Changes in the change world

Our attendees have picked up a number of key lessons from the last year. Crucially, we have a far greater understanding of the complexity of balancing work with home life, particularly for colleagues who are home schooling and working until late. The key is to start with trust – everyone is human and everyone wants to do the right thing.

The nature of collaboration has changed. Sessions with white boards, coffee, biscuits and hours in a room aren’t happening anymore, as we’ll be working with a mixture of people who are either remote or in the office. While everyone is excited by the increased flexibility, there’s concern that people will quickly revert to forgetting to involve all the relevant colleagues once they are back in the office. We need to continue to invest in technology and conduct change workshops, both remote and in person, to ensure innovation moving forward. Running a prioritisation with the execs when you used to be in a meeting room with them is very hard when they turn off their camera and you know they’re typing away.

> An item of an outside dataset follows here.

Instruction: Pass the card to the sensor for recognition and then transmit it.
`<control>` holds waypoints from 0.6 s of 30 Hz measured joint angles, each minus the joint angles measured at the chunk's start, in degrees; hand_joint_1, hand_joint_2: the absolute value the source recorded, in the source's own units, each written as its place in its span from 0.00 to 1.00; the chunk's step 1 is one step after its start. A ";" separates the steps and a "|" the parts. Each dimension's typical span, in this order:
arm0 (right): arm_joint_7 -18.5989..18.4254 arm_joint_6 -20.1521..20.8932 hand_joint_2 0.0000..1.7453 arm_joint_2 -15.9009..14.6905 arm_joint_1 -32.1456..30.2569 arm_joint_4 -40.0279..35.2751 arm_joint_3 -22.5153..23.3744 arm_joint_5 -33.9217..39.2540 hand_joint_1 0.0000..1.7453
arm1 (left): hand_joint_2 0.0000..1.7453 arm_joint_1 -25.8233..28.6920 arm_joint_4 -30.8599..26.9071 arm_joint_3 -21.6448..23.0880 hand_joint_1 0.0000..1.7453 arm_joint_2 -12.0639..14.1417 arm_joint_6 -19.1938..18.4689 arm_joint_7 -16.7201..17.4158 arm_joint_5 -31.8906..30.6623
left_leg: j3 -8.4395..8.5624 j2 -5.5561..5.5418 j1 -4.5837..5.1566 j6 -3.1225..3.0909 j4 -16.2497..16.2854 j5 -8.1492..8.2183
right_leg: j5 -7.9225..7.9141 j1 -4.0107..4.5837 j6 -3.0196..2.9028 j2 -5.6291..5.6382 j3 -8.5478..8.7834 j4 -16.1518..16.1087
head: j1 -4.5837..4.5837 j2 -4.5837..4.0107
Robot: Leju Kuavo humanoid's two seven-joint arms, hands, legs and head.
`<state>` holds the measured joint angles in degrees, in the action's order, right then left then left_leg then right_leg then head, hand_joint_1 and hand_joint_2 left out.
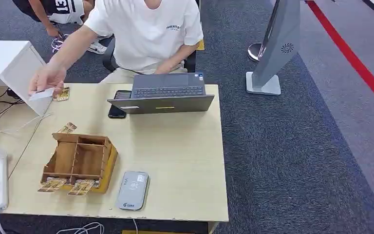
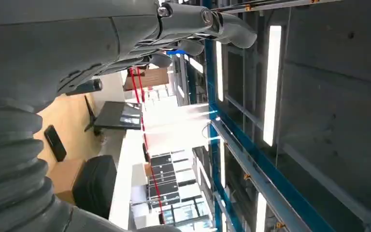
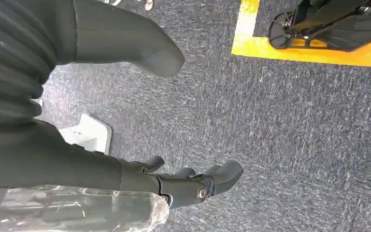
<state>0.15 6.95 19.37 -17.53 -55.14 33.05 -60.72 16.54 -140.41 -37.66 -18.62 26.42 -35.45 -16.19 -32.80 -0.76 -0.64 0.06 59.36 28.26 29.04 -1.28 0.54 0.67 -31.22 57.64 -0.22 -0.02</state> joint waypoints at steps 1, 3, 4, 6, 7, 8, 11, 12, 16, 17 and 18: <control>0.00 0.00 1.00 0.00 0.05 0.09 0.09 -0.02 0.00 | 1.00 0.00 -0.04 0.00 0.00 0.00 0.04 0.00 -0.05 | 0.00 0.00 0.00 0.00 0.00 0.00 | 0.00 0.00 0.00 0.00 0.00 0.00 | 0.00 0.00; 0.02 0.00 1.00 0.00 0.16 0.31 0.20 -0.11 0.00 | 1.00 0.00 -0.07 0.00 0.00 0.00 0.09 0.05 -0.20 | 0.00 0.00 0.00 0.00 0.00 0.00 | 0.00 0.00 0.00 0.00 0.00 0.00 | 0.00 0.00; 0.02 0.00 1.00 0.00 0.18 0.39 0.24 -0.15 0.00 | 1.00 0.00 -0.09 0.00 0.00 0.00 0.09 0.09 -0.20 | 0.00 0.00 0.00 0.00 0.00 0.00 | 0.00 0.00 0.00 0.00 0.00 0.00 | 0.00 0.00; 0.02 0.00 1.00 0.00 0.20 0.52 0.31 -0.20 0.00 | 1.00 0.00 -0.11 0.00 0.00 0.00 0.09 0.20 -0.35 | 0.00 0.00 0.00 0.00 0.00 0.00 | 0.00 0.00 0.00 0.00 0.00 0.00 | 0.00 0.00; 0.04 0.00 1.00 0.00 0.20 0.57 0.33 -0.20 0.00 | 1.00 0.00 -0.11 0.00 0.00 0.00 0.09 0.31 -0.35 | 0.00 0.00 0.00 0.00 0.00 0.00 | 0.00 0.00 0.00 0.00 0.00 0.00 | 0.00 0.00; 0.04 0.00 1.00 0.00 0.20 0.63 0.33 -0.22 0.00 | 1.00 0.00 -0.13 0.00 0.00 0.00 0.11 0.37 -0.40 | 0.00 0.00 0.00 0.00 0.00 0.00 | 0.00 0.00 0.00 0.00 0.00 0.00 | 0.00 0.00; 0.04 0.00 1.00 0.00 0.22 0.79 0.33 -0.30 0.00 | 1.00 0.00 -0.15 0.02 0.00 -0.02 0.11 0.44 -0.53 | 0.00 0.00 0.00 0.00 0.00 0.00 | 0.00 0.00 0.00 0.00 0.00 0.00 | 0.00 0.00; -0.49 -0.06 1.00 0.00 0.24 0.83 0.35 0.34 0.00 | 1.00 0.05 -0.17 0.02 0.00 0.00 -0.47 0.74 -0.94 | 0.04 0.00 0.00 0.00 0.01 0.00 | 0.00 0.00 0.00 0.01 -0.06 -0.02 | -0.02 0.00; -4.45 -0.79 1.00 0.00 1.19 1.69 1.29 4.04 0.00 | 1.00 -0.64 0.46 0.44 0.00 1.30 -3.73 2.04 -5.73 | 0.17 0.07 0.01 0.00 0.09 0.00 | 0.01 -0.02 0.01 0.11 -0.32 -0.15 | -0.02 0.00; -4.45 -0.79 1.00 0.00 1.19 1.69 1.29 4.04 0.00 | 1.00 -0.64 0.46 0.44 0.00 1.30 -3.73 2.04 -5.73 | 0.17 0.07 0.01 0.00 0.09 0.00 | 0.01 -0.02 0.01 0.11 -0.32 -0.15 | -0.02 0.00; -4.45 -0.79 1.00 0.00 1.19 1.69 1.29 4.04 0.00 | 1.00 -0.64 0.46 0.44 0.00 1.30 -3.73 2.04 -5.73 | 0.17 0.07 0.01 0.00 0.09 0.00 | 0.01 -0.02 0.01 0.11 -0.32 -0.15 | -0.02 0.00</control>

We’re also seeing a change of culture when it comes to underwriters’ electronic placing, which is not as painful as before. In the long term, we’ll see more digital technologies being adopted as part of the process.

Back end or front end?

Heads of change want to be entrepreneurial and deliver technology solutions to support online and bring market share, but if they’re sat on flimsy foundations because the market has grown so rapidly, should they prioritise front end? And if so, which element of the front end should they prioritise? There’s an argument that they should focus on areas with the most volatility or change. Should they build a shiny front end and integrate it with the monolith, or should they buy a new underwriting platform – which might be cheaper but possibly not the long term option?

Removing legacy systems can be a costly exercise, particularly when fixing the front end to simplify the way the business interfaces with its customers. Complexity is hidden at the back end, and continually retraining people over time is a huge (and potentially risky) investment which might be hard to get agreed. It tends to be easier getting a case approved for the front end.

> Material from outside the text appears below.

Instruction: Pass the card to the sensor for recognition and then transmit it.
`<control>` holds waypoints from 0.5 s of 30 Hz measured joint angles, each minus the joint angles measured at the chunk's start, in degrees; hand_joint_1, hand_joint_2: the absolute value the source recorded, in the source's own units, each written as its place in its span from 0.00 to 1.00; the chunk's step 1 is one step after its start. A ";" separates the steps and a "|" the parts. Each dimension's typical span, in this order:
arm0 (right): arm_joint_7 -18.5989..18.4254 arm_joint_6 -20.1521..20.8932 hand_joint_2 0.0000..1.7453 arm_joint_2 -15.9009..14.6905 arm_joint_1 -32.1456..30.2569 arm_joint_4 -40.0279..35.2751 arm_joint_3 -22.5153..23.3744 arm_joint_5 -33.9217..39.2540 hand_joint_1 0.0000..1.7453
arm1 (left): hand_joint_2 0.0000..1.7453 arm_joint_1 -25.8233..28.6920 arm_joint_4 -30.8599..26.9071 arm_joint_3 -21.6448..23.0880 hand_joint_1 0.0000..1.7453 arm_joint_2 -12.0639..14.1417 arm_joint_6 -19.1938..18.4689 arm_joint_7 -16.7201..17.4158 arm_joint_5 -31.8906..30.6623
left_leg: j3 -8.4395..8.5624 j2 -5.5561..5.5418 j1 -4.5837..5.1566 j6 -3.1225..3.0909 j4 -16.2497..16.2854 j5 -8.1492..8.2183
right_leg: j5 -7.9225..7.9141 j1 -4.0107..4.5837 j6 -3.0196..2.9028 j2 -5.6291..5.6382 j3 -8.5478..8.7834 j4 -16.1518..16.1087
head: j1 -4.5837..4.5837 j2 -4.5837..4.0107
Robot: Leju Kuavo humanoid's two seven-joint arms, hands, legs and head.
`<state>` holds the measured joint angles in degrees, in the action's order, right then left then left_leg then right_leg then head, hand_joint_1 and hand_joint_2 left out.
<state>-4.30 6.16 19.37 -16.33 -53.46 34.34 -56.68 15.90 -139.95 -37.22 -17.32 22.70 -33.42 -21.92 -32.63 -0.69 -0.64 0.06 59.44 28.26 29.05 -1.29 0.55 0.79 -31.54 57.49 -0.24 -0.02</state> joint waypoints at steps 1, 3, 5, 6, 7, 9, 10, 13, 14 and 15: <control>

Many attendees have noticed that the move from one system to another hasn’t always been planned in the right way, and they’re seeing a period of double keying while people get used to the new system. It’s a case of gradually allowing use of the older product to diminish and then replacing it with the new product.


As they continue to manage their roles and their people in a distributed environment, heads of change are seeing greater compassion and a more heightened awareness of how people are coping. There’s been a greater emphasis on empathetic management and compassionate training, with huge importance placed upon the roles of people managers. At the same time, companies are connecting their people’s roles to the greater purpose to keep them engaged, involved and productive. There’s very much a sense that to give our organisations the best possible chance of emerging from the crisis stronger than we went in, we’ll need to do it together. By instigating the technological and procedural changes necessary to their companies’ future direction, heads of change will be at the forefront of that effort.